BugZoo: numerically stable losses and domain-sensitive ops #
TensorFuzz found rare-input failures that ordinary test sets missed, including broken loss
functions that produced NaN and quantization/full-precision disagreements:
- Odena, Olsson, Andersen, and Goodfellow, “TensorFuzz: Debugging Neural Networks with Coverage-Guided Fuzzing”, ICML 2019. https://proceedings.mlr.press/v97/odena19a.html
The numerical-bugs study by Wang et al. gives a complementary source of real PyTorch/TensorFlow
failures: invalid domains for log, sqrt, division, exp, and related math APIs:
- Wang et al., “An Empirical Study on Numerical Bugs in Deep Learning Programs”, ASE NIER 2022. https://conf.researchr.org/details/ase-2022/ase-2022-nier-track/18/An-Empirical-Study-on-Numerical-Bugs-in-Deep-Learning-Programs
TorchLean cannot repair an arbitrary hand-written unstable loss after the fact. The design instead
gives stable primitives and domain-aware variants a named place in the spec. For example,
crossEntropyLogitsSpec is the logits API users should reach for: it is defined through
logSoftmaxSpec, rather than through a fragile softmax followed by log. Likewise, safedivSpec
and safeDivOp make epsilon-protected division explicit in the graph.

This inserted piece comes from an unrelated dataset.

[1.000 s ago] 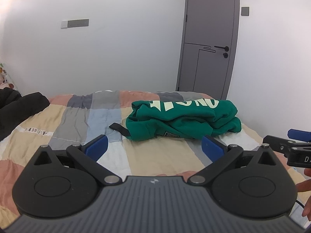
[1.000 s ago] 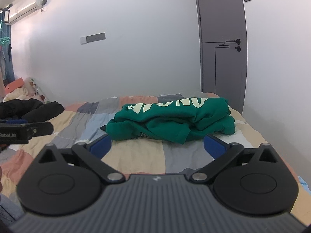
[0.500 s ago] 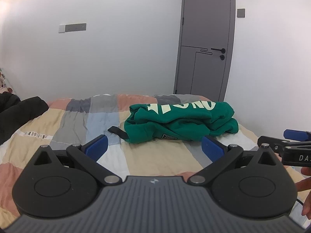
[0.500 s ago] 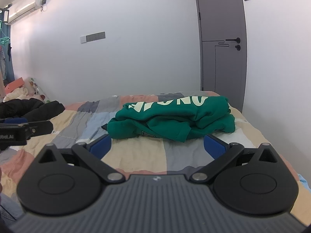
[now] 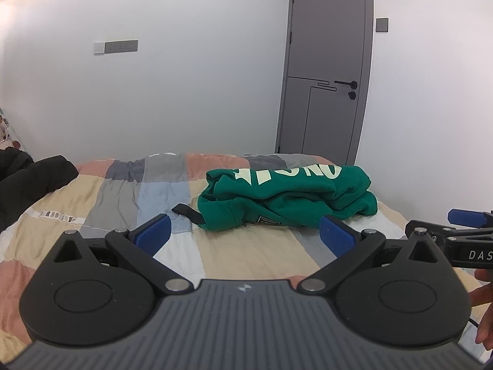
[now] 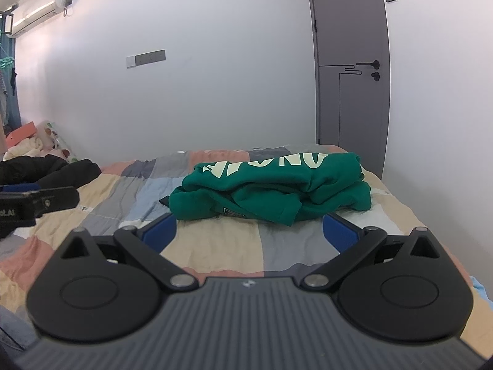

Bug-shaped PyTorch sketches:
# Unstable: softmax can round to 0, then log(0) gives -inf and the loss can become NaN.
probs = torch.softmax(logits, dim=-1)
loss = -(target * torch.log(probs)).sum()
# Safer: PyTorch's cross_entropy/log_softmax path.
loss = -(target * torch.log_softmax(logits, dim=-1)).sum()
TorchLean equivalent:
Spec.crossEntropyLogitsSpec logits target
For division/domain bugs:
# Risky when denom can be zero or denormal-sized.
y = x / denom
TorchLean makes the protected variant visible:
Spec.Tensor.safedivSpec x denom
This does not prove every custom loss finite automatically, but it gives the library-approved stable path a checked definition and a theorem below.
The logits cross-entropy spec is literally the log-softmax form.
This small theorem is useful as a public “contract card”: if a model uses
crossEntropyLogitsSpec, the intended decomposition is stable-logits first, then target weighting
and mean reduction. That is the TorchLean answer to the TensorFuzz-style broken-cross-entropy class
inside the verified fragment.
The logits-loss gradient spec is the familiar softmax(logits) - target, scaled by the number of
entries.
Verified AD can only prove the gradient for the loss we actually specify. This theorem makes the specified training signal visible, so a future implementation can be checked against this contract instead of an informal “cross entropy” name.
Probability-space cross entropy clips the predicted probability before taking log.
This is a different API from logits cross entropy. We keep both because the safe choice depends on
what the caller has: logits should use crossEntropyLogitsSpec; already-normalized probabilities
should use the clipped probability form below.
Epsilon-protected division is a separate named tensor operation, not a hidden rewrite.